ACTION ITEM -
In the entries below, find the lines that contain the word "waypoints" and copy them.

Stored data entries
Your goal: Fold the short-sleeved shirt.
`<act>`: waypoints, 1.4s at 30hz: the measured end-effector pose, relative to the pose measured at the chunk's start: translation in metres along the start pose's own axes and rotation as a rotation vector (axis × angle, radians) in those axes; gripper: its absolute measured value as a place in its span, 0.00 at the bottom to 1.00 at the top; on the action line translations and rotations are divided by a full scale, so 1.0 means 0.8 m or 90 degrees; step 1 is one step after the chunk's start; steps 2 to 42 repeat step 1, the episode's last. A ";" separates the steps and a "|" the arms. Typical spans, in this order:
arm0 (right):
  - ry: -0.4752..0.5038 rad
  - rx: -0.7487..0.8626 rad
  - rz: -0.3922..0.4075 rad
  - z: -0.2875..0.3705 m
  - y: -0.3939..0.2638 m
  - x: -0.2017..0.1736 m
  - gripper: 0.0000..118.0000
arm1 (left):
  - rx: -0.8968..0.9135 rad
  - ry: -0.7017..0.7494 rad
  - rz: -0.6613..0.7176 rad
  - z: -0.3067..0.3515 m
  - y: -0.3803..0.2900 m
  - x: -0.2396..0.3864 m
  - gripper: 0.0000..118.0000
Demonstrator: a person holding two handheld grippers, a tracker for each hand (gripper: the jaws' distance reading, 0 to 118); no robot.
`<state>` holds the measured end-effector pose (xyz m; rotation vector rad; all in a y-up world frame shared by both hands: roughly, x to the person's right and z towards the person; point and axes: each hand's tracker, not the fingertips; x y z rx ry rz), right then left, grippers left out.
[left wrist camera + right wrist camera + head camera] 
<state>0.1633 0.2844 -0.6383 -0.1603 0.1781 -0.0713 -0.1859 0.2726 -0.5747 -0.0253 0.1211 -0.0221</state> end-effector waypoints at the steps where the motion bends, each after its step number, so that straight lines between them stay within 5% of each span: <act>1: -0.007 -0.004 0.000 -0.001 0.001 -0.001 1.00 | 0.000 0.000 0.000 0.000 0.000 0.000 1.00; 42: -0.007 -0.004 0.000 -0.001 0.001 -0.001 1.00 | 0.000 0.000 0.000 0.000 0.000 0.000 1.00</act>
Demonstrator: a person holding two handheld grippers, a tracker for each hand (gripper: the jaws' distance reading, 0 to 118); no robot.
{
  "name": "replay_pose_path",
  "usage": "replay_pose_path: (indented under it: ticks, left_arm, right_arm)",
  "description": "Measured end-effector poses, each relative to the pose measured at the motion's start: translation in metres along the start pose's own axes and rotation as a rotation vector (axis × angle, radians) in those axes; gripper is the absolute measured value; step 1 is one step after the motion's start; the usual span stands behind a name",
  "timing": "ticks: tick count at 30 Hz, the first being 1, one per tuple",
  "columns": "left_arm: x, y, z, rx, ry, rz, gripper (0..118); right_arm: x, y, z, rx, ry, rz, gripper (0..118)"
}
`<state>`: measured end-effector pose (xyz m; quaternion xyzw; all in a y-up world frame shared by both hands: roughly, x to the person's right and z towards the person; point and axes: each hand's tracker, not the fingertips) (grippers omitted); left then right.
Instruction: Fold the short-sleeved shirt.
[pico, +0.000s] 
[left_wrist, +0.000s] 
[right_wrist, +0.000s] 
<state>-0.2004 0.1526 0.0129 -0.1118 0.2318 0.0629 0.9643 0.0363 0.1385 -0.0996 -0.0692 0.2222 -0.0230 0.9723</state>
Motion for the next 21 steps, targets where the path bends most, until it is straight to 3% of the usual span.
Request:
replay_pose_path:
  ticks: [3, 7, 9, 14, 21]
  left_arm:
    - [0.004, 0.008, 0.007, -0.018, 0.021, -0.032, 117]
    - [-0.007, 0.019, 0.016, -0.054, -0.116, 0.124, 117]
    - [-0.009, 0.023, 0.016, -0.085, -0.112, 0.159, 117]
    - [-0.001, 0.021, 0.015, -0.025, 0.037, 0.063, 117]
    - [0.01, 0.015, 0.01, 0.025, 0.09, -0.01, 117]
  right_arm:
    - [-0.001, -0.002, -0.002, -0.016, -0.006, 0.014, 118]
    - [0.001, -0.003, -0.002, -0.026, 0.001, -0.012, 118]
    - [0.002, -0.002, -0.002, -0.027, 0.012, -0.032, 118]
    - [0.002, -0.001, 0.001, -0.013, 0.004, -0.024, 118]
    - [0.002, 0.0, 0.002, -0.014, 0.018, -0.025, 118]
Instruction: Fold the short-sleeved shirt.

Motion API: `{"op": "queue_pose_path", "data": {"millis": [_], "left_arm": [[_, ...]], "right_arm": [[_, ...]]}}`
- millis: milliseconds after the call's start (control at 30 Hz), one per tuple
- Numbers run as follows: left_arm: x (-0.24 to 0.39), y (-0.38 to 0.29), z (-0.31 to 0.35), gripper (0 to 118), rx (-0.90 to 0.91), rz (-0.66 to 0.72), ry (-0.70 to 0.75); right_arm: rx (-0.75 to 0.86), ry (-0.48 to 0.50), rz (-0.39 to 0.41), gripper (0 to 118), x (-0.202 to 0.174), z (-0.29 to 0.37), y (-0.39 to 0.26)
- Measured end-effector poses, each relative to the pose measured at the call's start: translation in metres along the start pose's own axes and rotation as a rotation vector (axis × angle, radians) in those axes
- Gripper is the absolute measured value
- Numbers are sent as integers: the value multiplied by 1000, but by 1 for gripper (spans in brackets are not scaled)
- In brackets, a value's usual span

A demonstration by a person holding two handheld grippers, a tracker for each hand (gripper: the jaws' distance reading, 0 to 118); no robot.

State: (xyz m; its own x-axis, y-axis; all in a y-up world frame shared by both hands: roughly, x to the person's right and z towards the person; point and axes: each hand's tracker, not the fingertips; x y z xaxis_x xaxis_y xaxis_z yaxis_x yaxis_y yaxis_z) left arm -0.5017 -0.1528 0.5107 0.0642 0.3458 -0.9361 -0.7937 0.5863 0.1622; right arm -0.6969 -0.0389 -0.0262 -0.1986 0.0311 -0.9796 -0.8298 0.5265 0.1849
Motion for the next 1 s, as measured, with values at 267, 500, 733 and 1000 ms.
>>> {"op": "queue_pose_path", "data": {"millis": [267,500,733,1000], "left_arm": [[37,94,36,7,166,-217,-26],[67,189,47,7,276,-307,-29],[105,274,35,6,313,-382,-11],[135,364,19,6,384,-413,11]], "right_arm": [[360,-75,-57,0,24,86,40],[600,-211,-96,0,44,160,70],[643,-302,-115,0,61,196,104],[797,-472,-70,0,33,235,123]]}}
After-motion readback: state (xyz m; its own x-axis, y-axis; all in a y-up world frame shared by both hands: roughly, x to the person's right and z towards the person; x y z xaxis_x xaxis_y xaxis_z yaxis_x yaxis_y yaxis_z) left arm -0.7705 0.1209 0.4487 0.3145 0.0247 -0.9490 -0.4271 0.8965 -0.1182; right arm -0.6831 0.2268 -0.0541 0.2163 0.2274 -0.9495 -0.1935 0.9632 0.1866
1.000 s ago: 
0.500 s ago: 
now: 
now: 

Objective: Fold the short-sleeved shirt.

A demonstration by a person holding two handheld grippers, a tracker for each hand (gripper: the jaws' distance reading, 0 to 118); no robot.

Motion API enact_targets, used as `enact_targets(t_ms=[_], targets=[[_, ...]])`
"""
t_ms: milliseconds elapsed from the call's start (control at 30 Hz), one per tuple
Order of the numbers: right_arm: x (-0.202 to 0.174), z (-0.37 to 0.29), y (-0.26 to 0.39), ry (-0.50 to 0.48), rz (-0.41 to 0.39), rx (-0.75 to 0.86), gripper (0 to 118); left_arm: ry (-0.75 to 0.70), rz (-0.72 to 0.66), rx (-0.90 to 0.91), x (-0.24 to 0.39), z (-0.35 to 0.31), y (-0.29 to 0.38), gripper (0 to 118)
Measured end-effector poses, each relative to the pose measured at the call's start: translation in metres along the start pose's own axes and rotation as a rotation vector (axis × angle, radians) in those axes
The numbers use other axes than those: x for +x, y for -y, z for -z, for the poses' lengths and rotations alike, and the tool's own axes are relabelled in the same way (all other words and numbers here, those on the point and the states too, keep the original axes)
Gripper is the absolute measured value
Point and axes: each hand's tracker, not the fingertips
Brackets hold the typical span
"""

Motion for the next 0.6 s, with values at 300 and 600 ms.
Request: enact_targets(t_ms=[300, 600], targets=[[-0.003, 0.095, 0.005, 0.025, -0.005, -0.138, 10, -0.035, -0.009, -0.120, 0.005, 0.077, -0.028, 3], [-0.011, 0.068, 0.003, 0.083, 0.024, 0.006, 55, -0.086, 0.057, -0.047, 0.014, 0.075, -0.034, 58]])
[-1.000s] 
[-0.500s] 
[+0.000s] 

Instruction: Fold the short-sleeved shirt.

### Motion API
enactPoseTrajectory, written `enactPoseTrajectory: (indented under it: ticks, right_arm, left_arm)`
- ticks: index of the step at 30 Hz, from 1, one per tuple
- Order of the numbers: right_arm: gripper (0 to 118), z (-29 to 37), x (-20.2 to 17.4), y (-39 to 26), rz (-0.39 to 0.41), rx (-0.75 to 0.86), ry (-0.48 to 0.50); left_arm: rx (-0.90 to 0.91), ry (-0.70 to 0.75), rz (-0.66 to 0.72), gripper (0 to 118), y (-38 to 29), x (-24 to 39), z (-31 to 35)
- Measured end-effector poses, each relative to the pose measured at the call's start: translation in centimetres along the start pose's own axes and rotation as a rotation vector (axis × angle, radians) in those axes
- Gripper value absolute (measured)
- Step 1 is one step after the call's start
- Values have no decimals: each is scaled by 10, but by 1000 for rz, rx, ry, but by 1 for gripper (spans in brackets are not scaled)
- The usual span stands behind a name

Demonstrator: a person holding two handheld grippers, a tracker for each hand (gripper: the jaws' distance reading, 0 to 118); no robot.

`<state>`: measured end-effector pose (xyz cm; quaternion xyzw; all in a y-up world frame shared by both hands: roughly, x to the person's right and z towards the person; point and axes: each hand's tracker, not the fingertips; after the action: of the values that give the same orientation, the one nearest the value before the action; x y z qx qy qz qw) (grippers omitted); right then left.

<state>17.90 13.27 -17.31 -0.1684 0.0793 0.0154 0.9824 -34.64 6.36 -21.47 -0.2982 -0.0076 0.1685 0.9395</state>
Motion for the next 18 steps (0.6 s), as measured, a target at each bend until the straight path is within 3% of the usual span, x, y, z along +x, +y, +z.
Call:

TASK ANSWER -
`<act>`: waypoints, 1.4s at 30hz: the measured end-effector pose, relative to the pose measured at the chunk's start: translation in metres along the start pose's own axes and rotation as a rotation vector (axis × angle, radians) in those axes; gripper: its absolute measured value as a place in its span, 0.00 at the bottom to 1.00 at the top; on the action line translations and rotations are divided by a full scale, so 1.0 means 0.8 m or 90 degrees; step 1 is one step after the chunk's start; steps 2 to 42 repeat step 1, the episode's last. A ";" separates the steps and a "|" the arms. Typical spans, in this order:
<state>0.1633 0.2844 -0.6383 -0.1603 0.1781 -0.0713 -0.1859 0.2726 -0.5747 -0.0253 0.1211 -0.0221</state> end-effector waypoints at the steps where the motion bends, each after its step number, so that straight lines between them stay within 5% of each span: <act>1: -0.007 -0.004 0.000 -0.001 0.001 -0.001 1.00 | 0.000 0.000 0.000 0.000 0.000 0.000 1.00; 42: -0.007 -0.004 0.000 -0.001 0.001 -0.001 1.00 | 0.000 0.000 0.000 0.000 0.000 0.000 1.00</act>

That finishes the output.